Problem details »
Gather every line below where "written" appears.

Source material »
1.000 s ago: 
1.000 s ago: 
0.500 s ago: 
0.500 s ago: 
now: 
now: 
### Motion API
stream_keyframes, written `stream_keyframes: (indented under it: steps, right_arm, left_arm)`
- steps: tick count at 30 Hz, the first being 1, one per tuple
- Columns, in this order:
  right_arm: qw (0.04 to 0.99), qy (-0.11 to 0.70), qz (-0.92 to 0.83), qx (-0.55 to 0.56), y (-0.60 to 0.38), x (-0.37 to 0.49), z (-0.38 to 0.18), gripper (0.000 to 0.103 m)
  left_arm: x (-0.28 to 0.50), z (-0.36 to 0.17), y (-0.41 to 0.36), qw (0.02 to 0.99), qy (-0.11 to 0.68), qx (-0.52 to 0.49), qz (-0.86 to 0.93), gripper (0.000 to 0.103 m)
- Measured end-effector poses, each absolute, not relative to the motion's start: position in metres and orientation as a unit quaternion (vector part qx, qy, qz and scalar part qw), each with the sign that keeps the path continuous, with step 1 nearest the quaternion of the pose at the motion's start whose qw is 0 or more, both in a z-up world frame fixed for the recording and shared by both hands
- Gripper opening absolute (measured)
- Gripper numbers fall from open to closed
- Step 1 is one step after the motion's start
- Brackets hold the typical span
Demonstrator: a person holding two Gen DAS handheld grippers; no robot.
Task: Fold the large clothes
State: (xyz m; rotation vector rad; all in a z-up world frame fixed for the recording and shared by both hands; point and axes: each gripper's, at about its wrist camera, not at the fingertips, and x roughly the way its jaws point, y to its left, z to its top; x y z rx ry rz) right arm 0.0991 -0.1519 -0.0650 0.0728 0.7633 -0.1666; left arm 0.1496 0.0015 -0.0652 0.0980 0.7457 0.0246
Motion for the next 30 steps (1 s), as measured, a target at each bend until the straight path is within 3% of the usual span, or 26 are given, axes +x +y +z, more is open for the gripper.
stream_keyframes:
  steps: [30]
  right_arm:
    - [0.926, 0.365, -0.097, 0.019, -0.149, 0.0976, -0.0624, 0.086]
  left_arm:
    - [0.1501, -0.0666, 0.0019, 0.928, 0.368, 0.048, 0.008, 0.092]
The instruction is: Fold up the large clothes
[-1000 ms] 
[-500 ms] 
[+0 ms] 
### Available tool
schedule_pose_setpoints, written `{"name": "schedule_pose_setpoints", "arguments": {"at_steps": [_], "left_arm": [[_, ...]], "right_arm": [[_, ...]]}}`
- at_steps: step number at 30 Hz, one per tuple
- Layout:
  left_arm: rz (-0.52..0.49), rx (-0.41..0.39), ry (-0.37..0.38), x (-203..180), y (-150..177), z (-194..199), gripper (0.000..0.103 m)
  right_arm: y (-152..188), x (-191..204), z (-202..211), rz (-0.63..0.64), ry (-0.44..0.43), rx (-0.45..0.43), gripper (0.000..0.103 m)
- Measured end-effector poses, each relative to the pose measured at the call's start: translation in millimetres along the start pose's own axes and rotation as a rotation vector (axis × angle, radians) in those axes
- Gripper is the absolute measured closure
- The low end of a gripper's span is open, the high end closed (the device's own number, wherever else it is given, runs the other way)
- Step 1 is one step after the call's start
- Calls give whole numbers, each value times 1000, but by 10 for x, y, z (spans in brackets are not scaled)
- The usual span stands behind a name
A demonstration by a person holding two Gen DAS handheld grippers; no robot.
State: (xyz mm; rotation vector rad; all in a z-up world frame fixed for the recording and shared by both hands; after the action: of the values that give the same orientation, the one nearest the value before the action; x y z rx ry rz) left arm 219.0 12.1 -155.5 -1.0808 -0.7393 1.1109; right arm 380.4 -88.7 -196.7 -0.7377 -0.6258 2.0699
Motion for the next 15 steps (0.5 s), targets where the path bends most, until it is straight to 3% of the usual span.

Exercise answer »
stream_keyframes, written `stream_keyframes: (indented under it: steps, right_arm, left_arm)`
schedule_pose_setpoints, written `{"name": "schedule_pose_setpoints", "arguments": {"at_steps": [_], "left_arm": [[_, ...]], "right_arm": [[_, ...]]}}`

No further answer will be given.